**SOURCE DATA**
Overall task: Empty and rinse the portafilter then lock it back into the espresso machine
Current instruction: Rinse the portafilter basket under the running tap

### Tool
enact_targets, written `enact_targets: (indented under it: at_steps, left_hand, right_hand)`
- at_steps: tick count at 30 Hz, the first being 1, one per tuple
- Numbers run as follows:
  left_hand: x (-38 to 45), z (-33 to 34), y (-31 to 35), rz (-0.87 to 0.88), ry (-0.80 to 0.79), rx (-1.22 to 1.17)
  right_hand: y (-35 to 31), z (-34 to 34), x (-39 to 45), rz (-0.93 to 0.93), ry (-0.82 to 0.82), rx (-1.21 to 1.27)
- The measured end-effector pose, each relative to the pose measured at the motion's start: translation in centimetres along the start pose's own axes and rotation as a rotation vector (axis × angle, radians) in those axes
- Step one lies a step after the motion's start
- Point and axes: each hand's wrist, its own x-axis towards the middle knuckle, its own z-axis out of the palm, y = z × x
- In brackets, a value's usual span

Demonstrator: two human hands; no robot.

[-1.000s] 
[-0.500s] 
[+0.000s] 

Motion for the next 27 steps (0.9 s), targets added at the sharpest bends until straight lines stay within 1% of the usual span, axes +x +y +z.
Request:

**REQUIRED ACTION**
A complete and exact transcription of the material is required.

**ANSWER BOX**
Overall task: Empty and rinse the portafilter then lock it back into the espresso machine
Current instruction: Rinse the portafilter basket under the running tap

### Tool
enact_targets, written `enact_targets: (indented under it: at_steps, left_hand, right_hand)`
- at_steps: tick count at 30 Hz, the first being 1, one per tuple
- Numbers run as follows:
  left_hand: x (-38 to 45), z (-33 to 34), y (-31 to 35), rz (-0.87 to 0.88), ry (-0.80 to 0.79), rx (-1.22 to 1.17)
  right_hand: y (-35 to 31), z (-34 to 34), x (-39 to 45), rz (-0.93 to 0.93), ry (-0.82 to 0.82), rx (-1.21 to 1.27)
- The measured end-effector pose, each relative to the pose measured at the motion's start: translation in centimetres along the start pose's own axes and rotation as a rotation vector (axis × angle, radians) in those axes
- Step one lies a step after the motion's start
- Point and axes: each hand's wrist, its own x-axis towards the middle knuckle, its own z-axis out of the palm, y = z × x
- In brackets, a value's usual span

Demonstrator: two human hands; no robot.

[-1.000s] 
[-0.500s] 
[+0.000s] 

Motion for the next 27 steps (0.9 s), targets added at the sharpest bends until straight lines stay within 1% of the usual span, axes +x +y +z.
Request:

That completes the response to the exercise.